With the material below, print exactly the lines between the line holding "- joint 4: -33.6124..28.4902" and the line holding "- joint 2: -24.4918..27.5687", inclusive. Add nothing else.

____________________

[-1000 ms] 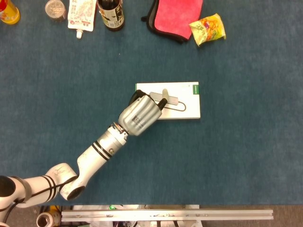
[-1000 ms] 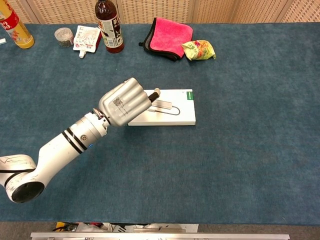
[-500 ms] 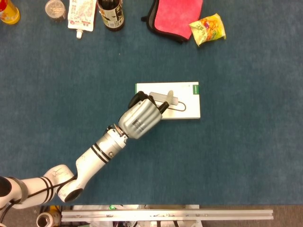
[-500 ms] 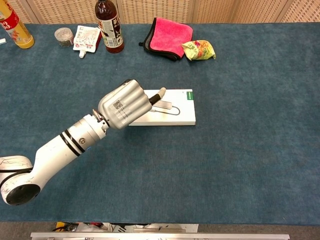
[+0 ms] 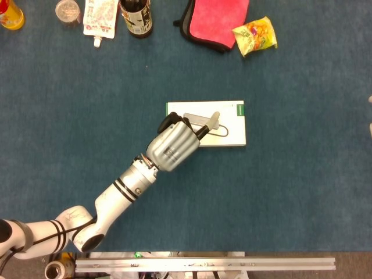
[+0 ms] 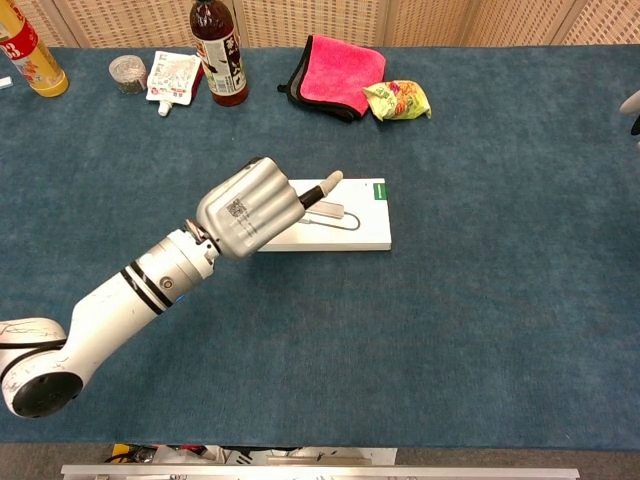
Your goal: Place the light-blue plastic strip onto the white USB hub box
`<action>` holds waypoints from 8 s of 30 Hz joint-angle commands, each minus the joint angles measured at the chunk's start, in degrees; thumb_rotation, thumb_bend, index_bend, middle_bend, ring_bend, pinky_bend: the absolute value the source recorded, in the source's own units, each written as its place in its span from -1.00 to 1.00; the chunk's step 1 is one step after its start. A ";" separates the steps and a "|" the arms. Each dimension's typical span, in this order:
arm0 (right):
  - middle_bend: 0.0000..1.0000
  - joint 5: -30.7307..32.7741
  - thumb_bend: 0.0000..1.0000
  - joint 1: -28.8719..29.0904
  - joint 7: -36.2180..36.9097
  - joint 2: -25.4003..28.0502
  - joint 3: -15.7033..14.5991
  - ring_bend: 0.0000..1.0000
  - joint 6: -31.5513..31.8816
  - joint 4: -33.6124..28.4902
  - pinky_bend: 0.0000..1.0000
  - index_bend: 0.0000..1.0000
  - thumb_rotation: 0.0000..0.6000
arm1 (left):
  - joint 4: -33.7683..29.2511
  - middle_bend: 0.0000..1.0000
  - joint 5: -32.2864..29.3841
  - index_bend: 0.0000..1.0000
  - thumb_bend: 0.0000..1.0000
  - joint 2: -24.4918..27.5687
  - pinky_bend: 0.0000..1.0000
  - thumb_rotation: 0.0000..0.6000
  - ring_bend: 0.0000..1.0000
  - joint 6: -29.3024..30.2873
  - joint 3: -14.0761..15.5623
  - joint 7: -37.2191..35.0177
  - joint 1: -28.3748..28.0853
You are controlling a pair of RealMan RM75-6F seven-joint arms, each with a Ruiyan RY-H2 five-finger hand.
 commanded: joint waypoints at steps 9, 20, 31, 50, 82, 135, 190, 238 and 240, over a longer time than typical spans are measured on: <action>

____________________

**Solution below**
  - joint 4: -33.6124..28.4902
  - pinky_bend: 0.0000..1.0000
  - index_bend: 0.0000..1.0000
  - thumb_rotation: 0.0000..0.6000
arm1 (left):
  - joint 4: -33.7683..29.2511
  - middle_bend: 0.0000..1.0000
  - joint 5: -32.2864..29.3841
  - index_bend: 0.0000..1.0000
  - thumb_bend: 0.0000..1.0000
  - joint 2: -24.4918..27.5687

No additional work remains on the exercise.